Activity: Each record that follows goes into your reply unchanged; the pictures do not.

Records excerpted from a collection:
------------
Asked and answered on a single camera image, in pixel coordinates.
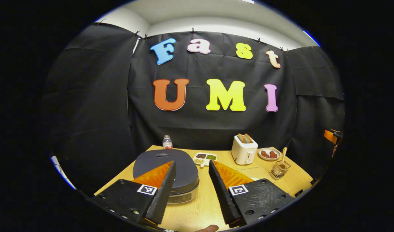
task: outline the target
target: wooden table
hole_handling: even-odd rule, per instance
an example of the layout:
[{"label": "wooden table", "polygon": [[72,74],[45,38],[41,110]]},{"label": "wooden table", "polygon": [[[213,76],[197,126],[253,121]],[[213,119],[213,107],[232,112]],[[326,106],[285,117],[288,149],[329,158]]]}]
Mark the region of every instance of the wooden table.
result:
[{"label": "wooden table", "polygon": [[[147,151],[161,149],[162,147],[153,145]],[[276,186],[290,194],[292,197],[294,197],[294,194],[299,192],[301,189],[306,190],[311,187],[311,176],[288,157],[285,158],[285,161],[291,165],[290,169],[284,177],[274,181],[268,171],[272,170],[273,164],[276,161],[281,160],[281,157],[276,161],[263,160],[258,156],[257,150],[253,163],[248,165],[238,165],[234,162],[231,151],[179,150],[185,151],[191,158],[193,158],[197,152],[216,154],[218,162],[238,170],[250,178],[271,179]],[[135,161],[110,180],[110,182],[100,188],[100,190],[98,190],[94,195],[99,194],[118,179],[133,180],[134,163]],[[200,177],[200,185],[198,187],[196,198],[183,204],[167,205],[162,224],[160,224],[159,227],[180,232],[195,232],[199,229],[206,228],[211,224],[215,224],[219,226],[219,231],[229,229],[229,226],[224,223],[224,219],[221,214],[219,200],[217,199],[216,191],[214,190],[213,183],[209,176],[209,167],[205,166],[201,168],[200,166],[197,166],[197,169]]]}]

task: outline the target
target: black background
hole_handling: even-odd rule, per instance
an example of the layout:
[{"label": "black background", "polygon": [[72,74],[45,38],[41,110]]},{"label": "black background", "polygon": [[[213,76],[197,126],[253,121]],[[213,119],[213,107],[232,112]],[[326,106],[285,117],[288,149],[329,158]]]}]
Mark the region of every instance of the black background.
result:
[{"label": "black background", "polygon": [[[64,182],[37,140],[35,126],[38,99],[54,59],[89,23],[124,2],[5,3],[0,3],[0,231],[130,231],[133,228],[84,202]],[[356,20],[361,6],[349,2],[281,0],[272,5],[309,31],[339,67],[346,88],[347,137],[316,187],[262,229],[394,230],[394,203],[383,204],[393,199],[389,189],[394,185],[379,178],[381,161],[366,165],[373,151],[394,144],[394,113],[384,117],[375,110],[381,104],[387,109],[394,99],[387,95],[394,94],[394,87],[384,84],[391,76],[394,47],[385,44],[373,50],[374,35],[391,38],[392,32],[383,28],[380,17]],[[392,14],[374,8],[377,15]],[[370,41],[358,49],[359,29]],[[363,53],[366,60],[359,66],[356,57]]]}]

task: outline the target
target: spoon
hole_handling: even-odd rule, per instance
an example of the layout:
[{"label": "spoon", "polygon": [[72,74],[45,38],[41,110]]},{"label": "spoon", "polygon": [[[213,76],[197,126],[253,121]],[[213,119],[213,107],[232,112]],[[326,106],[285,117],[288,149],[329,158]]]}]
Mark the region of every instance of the spoon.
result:
[{"label": "spoon", "polygon": [[285,167],[286,167],[286,164],[284,163],[284,158],[285,158],[285,156],[286,156],[286,152],[287,152],[287,147],[284,147],[284,148],[283,148],[283,158],[281,159],[281,162],[280,162],[280,164],[279,164],[279,166],[281,166],[281,167],[284,168],[284,169],[285,169]]}]

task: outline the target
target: white wall
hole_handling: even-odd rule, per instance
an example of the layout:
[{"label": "white wall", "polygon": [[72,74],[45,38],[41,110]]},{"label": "white wall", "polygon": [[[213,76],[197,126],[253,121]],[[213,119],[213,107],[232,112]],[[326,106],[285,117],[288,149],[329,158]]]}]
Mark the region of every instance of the white wall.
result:
[{"label": "white wall", "polygon": [[119,7],[106,15],[103,15],[95,22],[117,25],[132,32],[140,31],[138,34],[144,37],[147,34],[150,24],[134,11],[125,7]]},{"label": "white wall", "polygon": [[286,49],[295,49],[304,47],[299,42],[274,31],[270,28],[258,24],[221,17],[190,17],[183,19],[173,19],[162,23],[151,25],[147,31],[148,36],[164,34],[168,32],[181,31],[211,31],[222,32],[226,34],[240,35]]}]

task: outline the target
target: yellow letter
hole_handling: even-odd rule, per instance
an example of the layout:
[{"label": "yellow letter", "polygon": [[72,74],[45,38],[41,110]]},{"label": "yellow letter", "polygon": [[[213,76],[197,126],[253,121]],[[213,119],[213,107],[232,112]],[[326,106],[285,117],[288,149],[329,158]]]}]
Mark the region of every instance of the yellow letter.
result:
[{"label": "yellow letter", "polygon": [[245,111],[243,100],[244,82],[233,81],[228,91],[219,79],[208,79],[207,84],[210,85],[210,103],[206,106],[207,110],[219,110],[220,106],[217,103],[217,98],[224,110],[227,110],[231,100],[233,103],[230,106],[232,111]]},{"label": "yellow letter", "polygon": [[238,43],[236,44],[236,54],[240,58],[251,59],[253,58],[253,53],[251,53],[251,47],[248,44]]}]
------------
Reply:
Asked and answered on a single camera image, in pixel coordinates.
task: outline the target
target: wooden table
hole_handling: even-odd rule, per instance
an example of the layout:
[{"label": "wooden table", "polygon": [[72,74],[45,38],[41,110]]},{"label": "wooden table", "polygon": [[[213,76],[197,126],[253,121]],[[213,119],[213,107],[232,112]],[[326,106],[285,117],[288,149],[329,158]]]}]
Mark the region of every instance of the wooden table.
result:
[{"label": "wooden table", "polygon": [[[147,151],[161,149],[162,147],[153,145]],[[276,186],[290,194],[292,197],[294,197],[294,194],[299,192],[301,189],[306,190],[311,187],[311,176],[288,157],[285,158],[285,161],[291,165],[290,169],[284,177],[274,181],[268,171],[272,170],[273,164],[276,161],[281,160],[281,157],[276,161],[263,160],[258,156],[257,150],[253,163],[248,165],[238,165],[234,162],[231,151],[179,150],[185,151],[191,158],[193,158],[197,152],[216,154],[218,162],[238,170],[250,178],[271,179]],[[135,161],[110,180],[110,182],[100,188],[100,190],[98,190],[94,195],[99,194],[118,179],[133,180],[134,163]],[[200,177],[200,185],[198,187],[196,198],[183,204],[167,205],[162,224],[160,224],[159,227],[180,232],[195,232],[199,229],[206,228],[211,224],[215,224],[219,226],[219,231],[229,229],[229,226],[224,223],[224,219],[221,214],[219,200],[217,199],[216,191],[214,190],[213,183],[209,176],[209,167],[205,166],[201,168],[200,166],[197,166],[197,169]]]}]

task: outline the target
target: black background
hole_handling: even-odd rule, per instance
an example of the layout:
[{"label": "black background", "polygon": [[72,74],[45,38],[41,110]]},{"label": "black background", "polygon": [[[213,76],[197,126],[253,121]],[[213,119],[213,107],[232,112]],[[326,106],[285,117],[288,149],[329,158]]]}]
Mark the region of every instance of the black background.
result:
[{"label": "black background", "polygon": [[[64,182],[37,140],[35,126],[38,99],[54,59],[89,23],[124,2],[5,3],[0,3],[0,231],[130,231],[133,228],[84,202]],[[356,20],[361,6],[349,2],[281,0],[272,5],[309,31],[339,67],[346,88],[347,137],[316,187],[262,229],[394,230],[394,203],[383,204],[393,199],[389,189],[394,185],[379,178],[381,161],[366,165],[373,151],[394,144],[394,113],[384,117],[375,110],[381,104],[387,109],[394,99],[387,95],[394,94],[394,87],[384,84],[391,76],[394,47],[385,44],[373,50],[374,35],[391,38],[392,32],[383,28],[380,17]],[[392,14],[374,8],[377,15]],[[370,41],[358,49],[359,29]],[[363,53],[366,60],[359,66],[356,57]]]}]

task: outline the target
target: spoon
hole_handling: even-odd rule, per instance
an example of the layout:
[{"label": "spoon", "polygon": [[72,74],[45,38],[41,110]]},{"label": "spoon", "polygon": [[[213,76],[197,126],[253,121]],[[213,119],[213,107],[232,112]],[[326,106],[285,117],[288,149],[329,158]]]}]
Mark the region of every instance of the spoon.
result:
[{"label": "spoon", "polygon": [[285,167],[286,167],[286,164],[284,163],[284,158],[285,158],[285,156],[286,156],[286,152],[287,152],[287,147],[284,147],[284,148],[283,148],[283,158],[281,159],[281,162],[280,162],[280,164],[279,164],[279,166],[281,166],[281,167],[284,168],[284,169],[285,169]]}]

task: outline the target
target: white wall
hole_handling: even-odd rule, per instance
an example of the layout:
[{"label": "white wall", "polygon": [[72,74],[45,38],[41,110]]},{"label": "white wall", "polygon": [[[213,76],[197,126],[253,121]],[[213,119],[213,107],[232,112]],[[326,106],[285,117],[288,149],[329,158]]]}]
Mark the region of every instance of the white wall.
result:
[{"label": "white wall", "polygon": [[119,7],[106,15],[103,15],[95,22],[117,25],[132,32],[140,31],[138,34],[144,37],[147,34],[150,24],[134,11],[125,7]]},{"label": "white wall", "polygon": [[286,49],[295,49],[304,47],[299,42],[274,31],[270,28],[258,24],[221,17],[190,17],[183,19],[173,19],[162,23],[151,25],[147,31],[148,36],[164,34],[168,32],[181,31],[211,31],[222,32],[226,34],[240,35]]}]

task: outline the target
target: yellow letter
hole_handling: even-odd rule, per instance
an example of the layout:
[{"label": "yellow letter", "polygon": [[72,74],[45,38],[41,110]]},{"label": "yellow letter", "polygon": [[[213,76],[197,126],[253,121]],[[213,119],[213,107],[232,112]],[[326,106],[285,117],[288,149],[329,158]]]}]
Mark the region of every instance of the yellow letter.
result:
[{"label": "yellow letter", "polygon": [[245,111],[243,100],[244,82],[233,81],[228,91],[219,79],[208,79],[207,84],[210,85],[210,103],[206,106],[207,110],[219,110],[220,106],[217,103],[217,98],[224,110],[227,110],[231,100],[233,103],[230,106],[232,111]]},{"label": "yellow letter", "polygon": [[238,43],[236,44],[236,54],[240,58],[251,59],[253,58],[253,53],[251,53],[251,47],[248,44]]}]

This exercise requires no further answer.